» Task to carry out:
Give the data again exactly, stopping after the "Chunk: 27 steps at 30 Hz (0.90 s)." line.

Start of Task input

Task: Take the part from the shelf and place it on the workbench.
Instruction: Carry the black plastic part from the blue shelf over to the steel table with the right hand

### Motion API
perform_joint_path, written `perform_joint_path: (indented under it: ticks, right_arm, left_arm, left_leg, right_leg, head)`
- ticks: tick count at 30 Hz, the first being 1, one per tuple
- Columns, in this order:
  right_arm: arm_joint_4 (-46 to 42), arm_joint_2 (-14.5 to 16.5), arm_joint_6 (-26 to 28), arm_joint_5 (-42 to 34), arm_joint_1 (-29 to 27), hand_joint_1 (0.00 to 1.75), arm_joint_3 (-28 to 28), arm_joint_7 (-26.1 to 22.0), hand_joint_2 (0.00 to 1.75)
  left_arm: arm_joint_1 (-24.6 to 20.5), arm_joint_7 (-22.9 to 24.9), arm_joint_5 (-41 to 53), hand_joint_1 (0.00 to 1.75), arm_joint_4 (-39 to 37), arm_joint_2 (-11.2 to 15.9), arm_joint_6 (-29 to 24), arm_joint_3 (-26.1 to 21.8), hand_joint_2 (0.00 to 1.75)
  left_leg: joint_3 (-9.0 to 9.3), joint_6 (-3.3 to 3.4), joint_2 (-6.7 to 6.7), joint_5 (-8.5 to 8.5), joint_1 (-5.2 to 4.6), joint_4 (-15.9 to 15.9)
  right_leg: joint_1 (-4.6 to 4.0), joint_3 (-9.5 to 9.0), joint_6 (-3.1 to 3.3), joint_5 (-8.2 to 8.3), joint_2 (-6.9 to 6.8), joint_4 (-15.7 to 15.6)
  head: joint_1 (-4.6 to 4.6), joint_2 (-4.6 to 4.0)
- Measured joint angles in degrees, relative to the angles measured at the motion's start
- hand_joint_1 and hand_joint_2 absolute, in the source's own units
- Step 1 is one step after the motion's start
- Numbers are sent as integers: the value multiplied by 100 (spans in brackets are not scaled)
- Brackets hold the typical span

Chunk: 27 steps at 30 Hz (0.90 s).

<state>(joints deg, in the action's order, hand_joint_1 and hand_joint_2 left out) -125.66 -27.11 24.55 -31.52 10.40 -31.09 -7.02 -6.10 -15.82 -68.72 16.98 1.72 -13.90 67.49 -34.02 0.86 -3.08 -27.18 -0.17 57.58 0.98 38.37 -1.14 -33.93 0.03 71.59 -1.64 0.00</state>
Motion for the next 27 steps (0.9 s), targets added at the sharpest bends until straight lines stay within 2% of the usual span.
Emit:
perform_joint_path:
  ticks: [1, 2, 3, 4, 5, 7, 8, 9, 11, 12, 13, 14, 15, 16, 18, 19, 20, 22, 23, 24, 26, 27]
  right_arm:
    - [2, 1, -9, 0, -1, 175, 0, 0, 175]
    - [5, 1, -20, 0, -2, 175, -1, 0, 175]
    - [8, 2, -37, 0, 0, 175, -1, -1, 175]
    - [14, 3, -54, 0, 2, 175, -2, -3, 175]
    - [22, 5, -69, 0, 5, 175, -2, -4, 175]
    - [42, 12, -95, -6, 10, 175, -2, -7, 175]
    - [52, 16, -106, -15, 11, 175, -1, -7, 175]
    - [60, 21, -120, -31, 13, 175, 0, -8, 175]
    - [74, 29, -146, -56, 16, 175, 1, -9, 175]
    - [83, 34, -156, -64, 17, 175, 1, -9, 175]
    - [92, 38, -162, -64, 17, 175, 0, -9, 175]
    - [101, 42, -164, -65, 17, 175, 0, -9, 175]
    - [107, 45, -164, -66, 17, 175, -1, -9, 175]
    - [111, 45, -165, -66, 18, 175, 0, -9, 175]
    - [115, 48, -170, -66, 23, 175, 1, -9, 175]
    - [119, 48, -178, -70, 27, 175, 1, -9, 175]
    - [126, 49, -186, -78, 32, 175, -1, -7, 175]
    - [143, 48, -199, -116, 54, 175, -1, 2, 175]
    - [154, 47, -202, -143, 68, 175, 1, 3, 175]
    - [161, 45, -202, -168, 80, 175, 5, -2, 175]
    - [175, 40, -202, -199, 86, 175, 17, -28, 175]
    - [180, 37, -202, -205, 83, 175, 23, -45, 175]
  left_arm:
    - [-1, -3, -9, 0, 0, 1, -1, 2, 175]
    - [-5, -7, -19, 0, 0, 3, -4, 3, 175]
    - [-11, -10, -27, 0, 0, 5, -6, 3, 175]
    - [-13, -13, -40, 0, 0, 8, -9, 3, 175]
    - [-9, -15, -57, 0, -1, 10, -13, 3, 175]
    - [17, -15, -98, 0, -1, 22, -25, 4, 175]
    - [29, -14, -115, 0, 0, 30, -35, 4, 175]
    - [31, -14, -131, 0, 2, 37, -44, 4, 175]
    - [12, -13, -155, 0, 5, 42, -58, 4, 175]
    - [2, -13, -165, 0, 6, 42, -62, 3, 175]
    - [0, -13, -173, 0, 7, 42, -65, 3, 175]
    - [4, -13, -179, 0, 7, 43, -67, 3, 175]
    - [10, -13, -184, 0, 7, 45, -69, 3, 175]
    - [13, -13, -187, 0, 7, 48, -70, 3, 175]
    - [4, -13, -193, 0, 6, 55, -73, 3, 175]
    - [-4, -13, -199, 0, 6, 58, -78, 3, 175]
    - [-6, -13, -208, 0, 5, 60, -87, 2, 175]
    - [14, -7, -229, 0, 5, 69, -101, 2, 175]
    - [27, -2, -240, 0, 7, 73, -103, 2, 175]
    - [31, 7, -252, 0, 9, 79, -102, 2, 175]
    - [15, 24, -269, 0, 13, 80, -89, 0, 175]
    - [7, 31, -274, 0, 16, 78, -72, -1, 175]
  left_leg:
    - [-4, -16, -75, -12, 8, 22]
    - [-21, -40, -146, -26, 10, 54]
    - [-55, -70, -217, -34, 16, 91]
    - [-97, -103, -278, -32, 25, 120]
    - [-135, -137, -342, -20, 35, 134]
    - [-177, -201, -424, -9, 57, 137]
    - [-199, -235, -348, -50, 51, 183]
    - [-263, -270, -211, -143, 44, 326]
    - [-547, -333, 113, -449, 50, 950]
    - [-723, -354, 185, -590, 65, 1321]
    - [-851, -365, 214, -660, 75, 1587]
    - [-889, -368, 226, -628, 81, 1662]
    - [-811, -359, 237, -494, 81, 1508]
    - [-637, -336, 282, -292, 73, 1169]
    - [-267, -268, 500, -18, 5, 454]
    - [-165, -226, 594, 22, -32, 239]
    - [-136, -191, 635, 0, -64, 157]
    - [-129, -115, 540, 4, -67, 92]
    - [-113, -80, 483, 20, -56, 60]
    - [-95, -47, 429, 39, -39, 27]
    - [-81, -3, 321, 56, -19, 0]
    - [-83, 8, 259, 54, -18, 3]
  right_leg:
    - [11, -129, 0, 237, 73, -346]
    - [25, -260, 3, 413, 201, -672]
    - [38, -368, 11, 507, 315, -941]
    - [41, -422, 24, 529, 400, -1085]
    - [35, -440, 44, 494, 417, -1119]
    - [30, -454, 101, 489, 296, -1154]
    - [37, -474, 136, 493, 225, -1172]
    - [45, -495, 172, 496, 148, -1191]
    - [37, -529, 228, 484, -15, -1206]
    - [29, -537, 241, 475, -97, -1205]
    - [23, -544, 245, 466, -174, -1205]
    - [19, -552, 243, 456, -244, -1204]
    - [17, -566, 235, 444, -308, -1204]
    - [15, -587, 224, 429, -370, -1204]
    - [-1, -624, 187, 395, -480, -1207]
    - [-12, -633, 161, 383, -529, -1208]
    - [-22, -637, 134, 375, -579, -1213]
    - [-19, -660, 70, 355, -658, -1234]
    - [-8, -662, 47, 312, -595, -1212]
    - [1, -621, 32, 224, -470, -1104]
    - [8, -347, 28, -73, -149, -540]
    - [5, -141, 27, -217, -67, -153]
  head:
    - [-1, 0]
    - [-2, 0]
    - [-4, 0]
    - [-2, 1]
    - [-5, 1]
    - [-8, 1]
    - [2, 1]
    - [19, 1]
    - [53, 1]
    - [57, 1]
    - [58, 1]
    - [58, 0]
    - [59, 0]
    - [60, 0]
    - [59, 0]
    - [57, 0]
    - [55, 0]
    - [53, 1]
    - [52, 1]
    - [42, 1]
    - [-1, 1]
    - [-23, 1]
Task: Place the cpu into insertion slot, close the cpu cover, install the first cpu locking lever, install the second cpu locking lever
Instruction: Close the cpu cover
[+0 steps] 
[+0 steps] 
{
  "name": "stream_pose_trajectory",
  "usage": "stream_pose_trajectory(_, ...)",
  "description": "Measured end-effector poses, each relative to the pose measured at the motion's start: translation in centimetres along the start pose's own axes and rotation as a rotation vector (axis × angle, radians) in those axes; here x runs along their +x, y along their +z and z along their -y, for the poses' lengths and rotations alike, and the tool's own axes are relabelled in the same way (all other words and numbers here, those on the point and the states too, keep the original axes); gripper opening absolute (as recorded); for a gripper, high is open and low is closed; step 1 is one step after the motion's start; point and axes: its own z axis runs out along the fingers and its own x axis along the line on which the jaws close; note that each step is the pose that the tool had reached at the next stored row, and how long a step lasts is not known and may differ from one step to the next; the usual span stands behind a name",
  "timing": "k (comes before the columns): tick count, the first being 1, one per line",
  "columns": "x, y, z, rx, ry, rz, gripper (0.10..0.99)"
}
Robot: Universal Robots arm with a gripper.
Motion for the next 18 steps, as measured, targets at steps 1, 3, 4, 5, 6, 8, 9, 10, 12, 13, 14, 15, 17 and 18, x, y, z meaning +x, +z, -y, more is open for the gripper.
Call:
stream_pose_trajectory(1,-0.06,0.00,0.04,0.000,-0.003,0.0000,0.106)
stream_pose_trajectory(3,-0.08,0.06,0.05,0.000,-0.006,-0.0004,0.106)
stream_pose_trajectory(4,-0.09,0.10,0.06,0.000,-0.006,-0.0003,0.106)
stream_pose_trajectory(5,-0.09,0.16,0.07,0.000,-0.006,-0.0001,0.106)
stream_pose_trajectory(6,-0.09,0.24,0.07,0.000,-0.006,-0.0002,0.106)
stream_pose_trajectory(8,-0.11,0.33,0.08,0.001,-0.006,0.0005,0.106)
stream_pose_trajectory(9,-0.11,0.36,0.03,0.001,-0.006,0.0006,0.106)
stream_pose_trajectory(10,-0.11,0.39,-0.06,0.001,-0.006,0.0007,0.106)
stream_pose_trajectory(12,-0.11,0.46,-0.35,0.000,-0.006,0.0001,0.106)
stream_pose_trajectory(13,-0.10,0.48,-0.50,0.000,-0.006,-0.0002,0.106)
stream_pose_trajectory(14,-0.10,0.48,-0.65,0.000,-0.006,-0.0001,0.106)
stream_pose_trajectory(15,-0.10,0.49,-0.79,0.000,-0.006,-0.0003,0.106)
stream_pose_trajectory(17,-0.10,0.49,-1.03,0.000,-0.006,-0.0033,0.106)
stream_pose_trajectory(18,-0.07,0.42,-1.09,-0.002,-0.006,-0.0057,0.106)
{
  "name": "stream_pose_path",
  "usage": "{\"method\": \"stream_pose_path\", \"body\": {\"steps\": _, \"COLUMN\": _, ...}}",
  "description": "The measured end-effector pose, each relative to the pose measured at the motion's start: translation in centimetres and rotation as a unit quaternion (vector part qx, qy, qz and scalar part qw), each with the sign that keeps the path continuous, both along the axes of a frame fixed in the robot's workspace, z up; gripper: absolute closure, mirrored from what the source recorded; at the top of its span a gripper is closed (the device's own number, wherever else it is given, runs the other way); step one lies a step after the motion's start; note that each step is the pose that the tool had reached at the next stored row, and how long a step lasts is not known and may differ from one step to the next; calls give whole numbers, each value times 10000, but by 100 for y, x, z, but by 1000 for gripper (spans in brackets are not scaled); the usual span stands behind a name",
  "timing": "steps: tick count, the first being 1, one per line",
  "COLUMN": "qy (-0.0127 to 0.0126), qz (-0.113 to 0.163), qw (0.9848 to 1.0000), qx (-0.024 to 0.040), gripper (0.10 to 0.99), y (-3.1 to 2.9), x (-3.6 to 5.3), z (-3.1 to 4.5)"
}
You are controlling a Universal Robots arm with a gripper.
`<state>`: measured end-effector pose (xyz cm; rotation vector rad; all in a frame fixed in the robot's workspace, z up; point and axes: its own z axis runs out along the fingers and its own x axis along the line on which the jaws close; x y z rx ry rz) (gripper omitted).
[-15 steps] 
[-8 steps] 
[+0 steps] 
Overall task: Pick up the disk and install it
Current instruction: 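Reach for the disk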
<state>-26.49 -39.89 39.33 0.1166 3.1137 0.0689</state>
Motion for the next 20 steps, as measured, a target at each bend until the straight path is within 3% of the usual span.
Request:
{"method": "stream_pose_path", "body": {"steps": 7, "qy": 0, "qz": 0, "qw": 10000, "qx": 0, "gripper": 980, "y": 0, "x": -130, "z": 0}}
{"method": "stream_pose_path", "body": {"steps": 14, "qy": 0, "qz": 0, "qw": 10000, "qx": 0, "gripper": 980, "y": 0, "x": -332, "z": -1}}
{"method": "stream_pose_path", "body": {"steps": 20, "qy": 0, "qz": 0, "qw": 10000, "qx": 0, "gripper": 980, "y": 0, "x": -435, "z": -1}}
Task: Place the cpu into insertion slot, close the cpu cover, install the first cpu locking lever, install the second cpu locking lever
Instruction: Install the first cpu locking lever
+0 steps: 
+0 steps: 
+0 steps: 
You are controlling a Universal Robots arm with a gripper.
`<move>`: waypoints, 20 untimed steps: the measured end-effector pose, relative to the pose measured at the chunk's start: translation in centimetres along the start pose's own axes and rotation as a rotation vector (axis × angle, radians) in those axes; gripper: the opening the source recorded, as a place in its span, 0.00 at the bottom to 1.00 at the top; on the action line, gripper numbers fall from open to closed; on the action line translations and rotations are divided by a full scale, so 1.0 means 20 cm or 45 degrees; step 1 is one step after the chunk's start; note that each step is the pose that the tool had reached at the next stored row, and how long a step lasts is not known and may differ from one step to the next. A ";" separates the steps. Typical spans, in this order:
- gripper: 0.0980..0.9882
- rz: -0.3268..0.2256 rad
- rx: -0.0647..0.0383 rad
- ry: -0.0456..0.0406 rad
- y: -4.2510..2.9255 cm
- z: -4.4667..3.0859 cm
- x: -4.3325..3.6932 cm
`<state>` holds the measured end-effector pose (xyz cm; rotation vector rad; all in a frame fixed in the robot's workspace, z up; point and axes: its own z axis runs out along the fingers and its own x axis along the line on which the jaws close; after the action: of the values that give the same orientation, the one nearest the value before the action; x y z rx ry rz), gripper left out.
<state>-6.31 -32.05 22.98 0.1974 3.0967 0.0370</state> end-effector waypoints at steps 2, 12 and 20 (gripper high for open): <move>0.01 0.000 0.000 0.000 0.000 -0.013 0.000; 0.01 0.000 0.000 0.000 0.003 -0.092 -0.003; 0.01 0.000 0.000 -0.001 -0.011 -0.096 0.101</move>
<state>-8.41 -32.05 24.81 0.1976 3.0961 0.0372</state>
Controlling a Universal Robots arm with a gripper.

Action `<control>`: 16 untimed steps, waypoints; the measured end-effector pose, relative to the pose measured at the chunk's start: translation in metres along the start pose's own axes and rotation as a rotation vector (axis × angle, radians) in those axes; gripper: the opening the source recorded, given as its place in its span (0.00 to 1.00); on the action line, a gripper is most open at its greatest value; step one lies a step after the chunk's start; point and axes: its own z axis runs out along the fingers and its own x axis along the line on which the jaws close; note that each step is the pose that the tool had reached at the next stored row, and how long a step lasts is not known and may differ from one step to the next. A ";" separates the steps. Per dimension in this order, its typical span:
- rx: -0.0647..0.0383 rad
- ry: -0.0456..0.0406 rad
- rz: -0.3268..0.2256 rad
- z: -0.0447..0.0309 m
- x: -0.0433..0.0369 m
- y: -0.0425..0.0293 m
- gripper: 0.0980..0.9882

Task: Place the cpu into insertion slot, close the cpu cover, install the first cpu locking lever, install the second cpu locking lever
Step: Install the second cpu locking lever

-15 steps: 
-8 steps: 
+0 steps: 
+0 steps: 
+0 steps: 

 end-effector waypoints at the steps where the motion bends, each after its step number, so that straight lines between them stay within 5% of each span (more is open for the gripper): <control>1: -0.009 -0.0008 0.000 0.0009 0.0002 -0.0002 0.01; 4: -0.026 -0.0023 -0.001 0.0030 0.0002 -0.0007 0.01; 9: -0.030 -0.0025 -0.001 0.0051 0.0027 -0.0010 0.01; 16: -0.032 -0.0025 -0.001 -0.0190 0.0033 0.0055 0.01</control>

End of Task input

» Answer to this task:
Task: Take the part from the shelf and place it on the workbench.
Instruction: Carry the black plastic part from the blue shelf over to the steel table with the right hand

### Motion API
perform_joint_path, written `perform_joint_path: (indented under it: ticks, right_arm, left_arm, left_leg, right_leg, head)`
- ticks: tick count at 30 Hz, the first being 1, one per tuple
- Columns, in this order:
  right_arm: arm_joint_4 (-46 to 42), arm_joint_2 (-14.5 to 16.5), arm_joint_6 (-26 to 28), arm_joint_5 (-42 to 34), arm_joint_1 (-29 to 27), hand_joint_1 (0.00 to 1.75), arm_joint_3 (-28 to 28), arm_joint_7 (-26.1 to 22.0), hand_joint_2 (0.00 to 1.75)
  left_arm: arm_joint_1 (-24.6 to 20.5), arm_joint_7 (-22.9 to 24.9), arm_joint_5 (-41 to 53), hand_joint_1 (0.00 to 1.75), arm_joint_4 (-39 to 37), arm_joint_2 (-11.2 to 15.9), arm_joint_6 (-29 to 24), arm_joint_3 (-26.1 to 21.8), hand_joint_2 (0.00 to 1.75)
  left_leg: joint_3 (-9.0 to 9.3), joint_6 (-3.3 to 3.4), joint_2 (-6.7 to 6.7), joint_5 (-8.5 to 8.5), joint_1 (-5.2 to 4.6), joint_4 (-15.9 to 15.9)
  right_leg: joint_1 (-4.6 to 4.0), joint_3 (-9.5 to 9.0), joint_6 (-3.1 to 3.3), joint_5 (-8.2 to 8.3), joint_2 (-6.9 to 6.8), joint_4 (-15.7 to 15.6)
  head: joint_1 (-4.6 to 4.6), joint_2 (-4.6 to 4.0)
- Measured joint angles in degrees, relative to the angles measured at the motion's start
- hand_joint_1 and hand_joint_2 absolute, in the source's own units
- Step 1 is one step after the motion's start
- Numbers are sent as integers: the value multiplied by 100 (spans in brackets are not scaled)
- Brackets hold the typical span

Chunk: 27 steps at 30 Hz (0.90 s).

No further output is needed for the exercise.